**Exercise objective:**
From the listing that follows, reproduce only the lines from the one holding "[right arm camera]" through the one holding "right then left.", both included, with no pictures.

**Input data:**
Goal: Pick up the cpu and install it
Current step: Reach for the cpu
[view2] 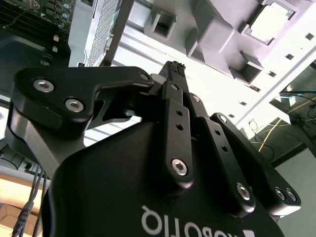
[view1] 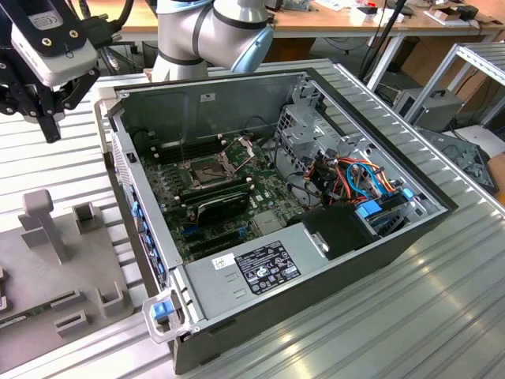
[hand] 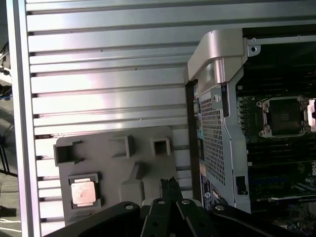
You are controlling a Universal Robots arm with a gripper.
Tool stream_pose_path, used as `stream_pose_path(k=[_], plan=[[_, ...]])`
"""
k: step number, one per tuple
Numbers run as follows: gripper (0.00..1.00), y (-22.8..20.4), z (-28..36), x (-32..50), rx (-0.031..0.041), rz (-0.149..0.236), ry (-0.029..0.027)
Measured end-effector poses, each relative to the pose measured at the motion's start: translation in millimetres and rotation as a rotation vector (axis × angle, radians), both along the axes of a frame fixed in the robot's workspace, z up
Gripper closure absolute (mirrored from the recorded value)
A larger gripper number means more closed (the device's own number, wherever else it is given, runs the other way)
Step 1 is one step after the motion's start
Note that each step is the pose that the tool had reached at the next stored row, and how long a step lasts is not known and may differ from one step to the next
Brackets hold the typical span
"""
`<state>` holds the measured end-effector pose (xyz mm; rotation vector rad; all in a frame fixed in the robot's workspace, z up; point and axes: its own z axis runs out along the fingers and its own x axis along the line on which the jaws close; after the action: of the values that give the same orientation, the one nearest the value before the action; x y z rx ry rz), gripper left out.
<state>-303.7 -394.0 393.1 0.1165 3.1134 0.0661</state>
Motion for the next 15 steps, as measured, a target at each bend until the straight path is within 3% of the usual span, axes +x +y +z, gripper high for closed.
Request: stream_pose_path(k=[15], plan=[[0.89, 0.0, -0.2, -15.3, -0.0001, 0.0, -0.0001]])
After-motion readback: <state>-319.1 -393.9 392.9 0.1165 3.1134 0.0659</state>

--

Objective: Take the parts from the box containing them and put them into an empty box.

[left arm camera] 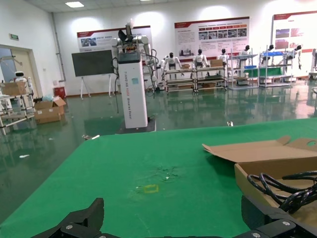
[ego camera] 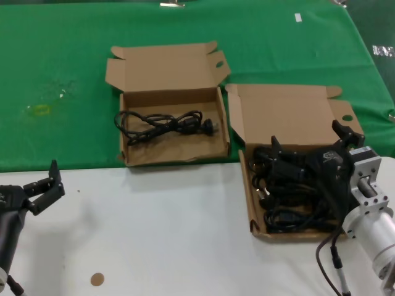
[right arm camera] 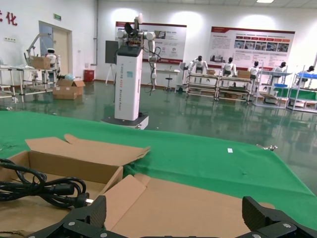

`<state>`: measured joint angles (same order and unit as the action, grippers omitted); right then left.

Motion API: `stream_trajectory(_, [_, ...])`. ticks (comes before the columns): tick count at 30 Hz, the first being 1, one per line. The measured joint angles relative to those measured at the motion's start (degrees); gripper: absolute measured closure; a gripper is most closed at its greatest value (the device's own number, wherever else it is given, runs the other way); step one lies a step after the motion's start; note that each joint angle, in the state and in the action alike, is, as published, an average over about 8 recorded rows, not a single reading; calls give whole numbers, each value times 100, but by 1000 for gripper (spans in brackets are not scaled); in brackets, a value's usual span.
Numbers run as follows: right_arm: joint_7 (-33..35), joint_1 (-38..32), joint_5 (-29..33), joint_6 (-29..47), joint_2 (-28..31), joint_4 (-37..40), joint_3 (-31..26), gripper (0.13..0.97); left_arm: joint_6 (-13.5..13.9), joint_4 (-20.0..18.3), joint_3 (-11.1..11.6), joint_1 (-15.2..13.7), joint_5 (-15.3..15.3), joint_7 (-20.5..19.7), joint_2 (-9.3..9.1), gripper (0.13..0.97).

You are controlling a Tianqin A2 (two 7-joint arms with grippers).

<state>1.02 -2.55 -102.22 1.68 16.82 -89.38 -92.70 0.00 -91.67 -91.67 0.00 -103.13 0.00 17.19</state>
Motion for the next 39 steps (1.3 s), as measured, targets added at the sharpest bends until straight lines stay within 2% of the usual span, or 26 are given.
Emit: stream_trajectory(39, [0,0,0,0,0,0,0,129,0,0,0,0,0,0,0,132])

**Solution below:**
[right arm camera] 

`<state>`: measured joint angles (same order and unit as the action, grippers omitted); right then left.

That completes the answer, and no more is expected.